-- HOW TO COMPLETE THIS TASK --
Reproduce only the lines from the line containing "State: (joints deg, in" to the end of the entries below, including both of those lines.

Excerpts from a dataset:
··········
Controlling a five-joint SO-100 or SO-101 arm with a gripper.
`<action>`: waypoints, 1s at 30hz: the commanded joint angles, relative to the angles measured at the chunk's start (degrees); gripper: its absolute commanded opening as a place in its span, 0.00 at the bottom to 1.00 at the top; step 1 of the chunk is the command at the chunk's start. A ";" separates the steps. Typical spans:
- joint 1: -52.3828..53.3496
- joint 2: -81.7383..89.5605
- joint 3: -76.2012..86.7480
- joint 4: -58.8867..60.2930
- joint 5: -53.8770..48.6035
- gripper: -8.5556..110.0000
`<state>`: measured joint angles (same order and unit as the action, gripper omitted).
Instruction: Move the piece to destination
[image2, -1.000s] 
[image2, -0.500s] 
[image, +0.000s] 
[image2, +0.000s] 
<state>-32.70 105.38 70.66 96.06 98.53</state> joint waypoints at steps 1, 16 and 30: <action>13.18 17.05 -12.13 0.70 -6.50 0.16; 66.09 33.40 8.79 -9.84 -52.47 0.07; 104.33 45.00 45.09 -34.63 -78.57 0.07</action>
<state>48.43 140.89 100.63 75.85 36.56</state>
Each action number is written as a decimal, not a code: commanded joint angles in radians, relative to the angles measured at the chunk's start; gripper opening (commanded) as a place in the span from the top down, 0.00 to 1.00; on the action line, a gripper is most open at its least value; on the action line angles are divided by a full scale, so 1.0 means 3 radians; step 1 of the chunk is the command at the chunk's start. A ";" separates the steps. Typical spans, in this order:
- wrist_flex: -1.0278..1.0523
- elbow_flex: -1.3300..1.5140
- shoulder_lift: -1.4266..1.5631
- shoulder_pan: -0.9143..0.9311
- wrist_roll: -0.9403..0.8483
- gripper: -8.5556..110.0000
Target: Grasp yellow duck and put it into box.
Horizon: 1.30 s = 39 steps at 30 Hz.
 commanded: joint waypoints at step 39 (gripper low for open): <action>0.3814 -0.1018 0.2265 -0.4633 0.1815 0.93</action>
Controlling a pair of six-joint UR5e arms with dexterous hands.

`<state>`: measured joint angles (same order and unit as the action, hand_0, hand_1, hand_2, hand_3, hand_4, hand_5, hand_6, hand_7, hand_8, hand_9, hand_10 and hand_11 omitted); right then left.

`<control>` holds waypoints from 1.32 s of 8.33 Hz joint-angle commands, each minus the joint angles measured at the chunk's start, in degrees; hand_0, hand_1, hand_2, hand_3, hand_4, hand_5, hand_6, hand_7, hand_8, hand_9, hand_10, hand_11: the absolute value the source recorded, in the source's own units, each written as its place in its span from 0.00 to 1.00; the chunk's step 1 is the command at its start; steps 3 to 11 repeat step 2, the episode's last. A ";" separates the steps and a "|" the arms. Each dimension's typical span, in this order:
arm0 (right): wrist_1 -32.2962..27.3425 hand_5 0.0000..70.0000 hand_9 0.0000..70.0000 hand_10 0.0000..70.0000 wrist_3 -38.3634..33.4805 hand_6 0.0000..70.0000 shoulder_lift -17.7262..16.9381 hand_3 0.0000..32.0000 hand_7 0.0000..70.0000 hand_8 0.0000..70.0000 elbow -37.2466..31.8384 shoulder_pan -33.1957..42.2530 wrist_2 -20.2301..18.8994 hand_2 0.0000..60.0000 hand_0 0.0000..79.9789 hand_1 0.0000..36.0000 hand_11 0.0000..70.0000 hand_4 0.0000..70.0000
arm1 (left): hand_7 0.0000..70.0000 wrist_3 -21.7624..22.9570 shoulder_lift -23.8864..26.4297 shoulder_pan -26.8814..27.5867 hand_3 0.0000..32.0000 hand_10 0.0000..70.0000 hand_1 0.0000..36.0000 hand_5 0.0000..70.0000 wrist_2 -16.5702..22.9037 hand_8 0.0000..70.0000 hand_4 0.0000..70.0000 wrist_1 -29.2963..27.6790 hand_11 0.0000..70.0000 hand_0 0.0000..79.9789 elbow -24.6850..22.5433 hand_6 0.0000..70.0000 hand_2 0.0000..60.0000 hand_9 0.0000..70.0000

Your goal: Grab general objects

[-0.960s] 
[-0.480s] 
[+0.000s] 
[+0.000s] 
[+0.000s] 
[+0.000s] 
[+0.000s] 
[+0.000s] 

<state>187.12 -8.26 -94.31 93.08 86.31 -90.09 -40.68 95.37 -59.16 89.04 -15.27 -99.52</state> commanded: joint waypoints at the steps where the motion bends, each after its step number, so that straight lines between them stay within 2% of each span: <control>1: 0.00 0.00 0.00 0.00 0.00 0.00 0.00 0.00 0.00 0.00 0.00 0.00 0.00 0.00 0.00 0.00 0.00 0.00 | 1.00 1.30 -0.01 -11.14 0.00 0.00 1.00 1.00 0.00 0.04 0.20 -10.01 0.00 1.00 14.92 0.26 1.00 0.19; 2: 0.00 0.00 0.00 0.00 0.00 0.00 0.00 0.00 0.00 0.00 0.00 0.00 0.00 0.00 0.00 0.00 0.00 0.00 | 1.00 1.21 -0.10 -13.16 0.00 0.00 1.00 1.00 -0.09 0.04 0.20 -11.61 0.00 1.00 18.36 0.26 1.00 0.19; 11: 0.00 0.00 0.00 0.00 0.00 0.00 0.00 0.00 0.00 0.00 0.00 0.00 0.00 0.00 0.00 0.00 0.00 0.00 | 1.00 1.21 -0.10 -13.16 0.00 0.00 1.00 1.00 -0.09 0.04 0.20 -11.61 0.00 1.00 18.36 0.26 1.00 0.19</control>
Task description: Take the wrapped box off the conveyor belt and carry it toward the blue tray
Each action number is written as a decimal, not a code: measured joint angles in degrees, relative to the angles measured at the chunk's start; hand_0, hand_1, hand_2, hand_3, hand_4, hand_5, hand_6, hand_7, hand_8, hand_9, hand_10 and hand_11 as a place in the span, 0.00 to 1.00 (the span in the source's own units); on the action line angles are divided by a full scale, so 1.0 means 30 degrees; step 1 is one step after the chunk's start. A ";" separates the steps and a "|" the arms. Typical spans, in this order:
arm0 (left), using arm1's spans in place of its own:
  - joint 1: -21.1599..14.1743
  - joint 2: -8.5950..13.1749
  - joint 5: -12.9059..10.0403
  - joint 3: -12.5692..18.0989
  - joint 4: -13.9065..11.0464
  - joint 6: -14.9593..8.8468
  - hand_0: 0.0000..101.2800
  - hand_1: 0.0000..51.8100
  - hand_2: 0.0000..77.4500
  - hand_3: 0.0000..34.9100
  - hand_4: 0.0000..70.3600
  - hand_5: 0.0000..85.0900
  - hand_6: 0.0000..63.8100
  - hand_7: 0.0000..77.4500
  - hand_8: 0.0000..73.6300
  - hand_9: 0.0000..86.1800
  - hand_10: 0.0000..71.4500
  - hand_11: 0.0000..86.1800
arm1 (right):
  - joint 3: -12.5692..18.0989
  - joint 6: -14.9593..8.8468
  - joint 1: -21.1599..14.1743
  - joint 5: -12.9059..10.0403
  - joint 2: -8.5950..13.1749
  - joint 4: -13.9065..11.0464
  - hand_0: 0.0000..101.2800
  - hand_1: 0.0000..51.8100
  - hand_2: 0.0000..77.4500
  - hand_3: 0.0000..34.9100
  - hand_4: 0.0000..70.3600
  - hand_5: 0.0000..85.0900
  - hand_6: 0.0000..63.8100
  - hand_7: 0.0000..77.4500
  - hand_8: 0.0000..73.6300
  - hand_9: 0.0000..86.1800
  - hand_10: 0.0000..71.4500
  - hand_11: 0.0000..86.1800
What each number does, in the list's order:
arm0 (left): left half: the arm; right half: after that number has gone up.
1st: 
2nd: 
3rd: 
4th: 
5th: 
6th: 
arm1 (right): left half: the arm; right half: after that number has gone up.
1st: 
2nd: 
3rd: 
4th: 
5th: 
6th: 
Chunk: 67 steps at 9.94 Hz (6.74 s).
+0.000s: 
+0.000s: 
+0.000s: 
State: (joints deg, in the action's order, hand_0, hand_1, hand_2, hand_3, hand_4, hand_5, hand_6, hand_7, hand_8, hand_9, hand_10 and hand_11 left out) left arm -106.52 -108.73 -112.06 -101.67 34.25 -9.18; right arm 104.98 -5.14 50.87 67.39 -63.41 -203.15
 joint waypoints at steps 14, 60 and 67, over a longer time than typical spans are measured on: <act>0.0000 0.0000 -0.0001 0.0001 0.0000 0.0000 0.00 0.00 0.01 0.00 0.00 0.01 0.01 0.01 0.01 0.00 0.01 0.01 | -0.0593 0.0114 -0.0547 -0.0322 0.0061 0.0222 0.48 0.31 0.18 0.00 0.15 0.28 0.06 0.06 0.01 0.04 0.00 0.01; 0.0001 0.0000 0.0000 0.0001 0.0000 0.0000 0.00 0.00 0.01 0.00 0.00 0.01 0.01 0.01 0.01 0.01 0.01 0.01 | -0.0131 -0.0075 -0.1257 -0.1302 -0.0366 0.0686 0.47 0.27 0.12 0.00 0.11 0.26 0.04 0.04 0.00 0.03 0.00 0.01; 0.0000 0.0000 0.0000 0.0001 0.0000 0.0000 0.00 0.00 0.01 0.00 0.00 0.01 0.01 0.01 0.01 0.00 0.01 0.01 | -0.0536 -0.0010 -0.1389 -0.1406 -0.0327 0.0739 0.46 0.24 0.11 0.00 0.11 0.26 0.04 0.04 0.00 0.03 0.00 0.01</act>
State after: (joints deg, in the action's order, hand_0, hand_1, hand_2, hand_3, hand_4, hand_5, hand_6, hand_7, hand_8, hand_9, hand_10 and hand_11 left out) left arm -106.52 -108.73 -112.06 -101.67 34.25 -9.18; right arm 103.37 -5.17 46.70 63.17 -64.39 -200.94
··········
-- YOUR SOLUTION --
State: (joints deg, in the action's order, hand_0, hand_1, hand_2, hand_3, hand_4, hand_5, hand_6, hand_7, hand_8, hand_9, hand_10 and hand_11 left out) left arm -106.52 -108.73 -112.06 -101.67 34.25 -9.18; right arm 104.98 -5.14 50.87 67.39 -63.41 -203.15
 joint waypoints at steps 14, 60 and 67, over a longer time than typical spans are measured on: <act>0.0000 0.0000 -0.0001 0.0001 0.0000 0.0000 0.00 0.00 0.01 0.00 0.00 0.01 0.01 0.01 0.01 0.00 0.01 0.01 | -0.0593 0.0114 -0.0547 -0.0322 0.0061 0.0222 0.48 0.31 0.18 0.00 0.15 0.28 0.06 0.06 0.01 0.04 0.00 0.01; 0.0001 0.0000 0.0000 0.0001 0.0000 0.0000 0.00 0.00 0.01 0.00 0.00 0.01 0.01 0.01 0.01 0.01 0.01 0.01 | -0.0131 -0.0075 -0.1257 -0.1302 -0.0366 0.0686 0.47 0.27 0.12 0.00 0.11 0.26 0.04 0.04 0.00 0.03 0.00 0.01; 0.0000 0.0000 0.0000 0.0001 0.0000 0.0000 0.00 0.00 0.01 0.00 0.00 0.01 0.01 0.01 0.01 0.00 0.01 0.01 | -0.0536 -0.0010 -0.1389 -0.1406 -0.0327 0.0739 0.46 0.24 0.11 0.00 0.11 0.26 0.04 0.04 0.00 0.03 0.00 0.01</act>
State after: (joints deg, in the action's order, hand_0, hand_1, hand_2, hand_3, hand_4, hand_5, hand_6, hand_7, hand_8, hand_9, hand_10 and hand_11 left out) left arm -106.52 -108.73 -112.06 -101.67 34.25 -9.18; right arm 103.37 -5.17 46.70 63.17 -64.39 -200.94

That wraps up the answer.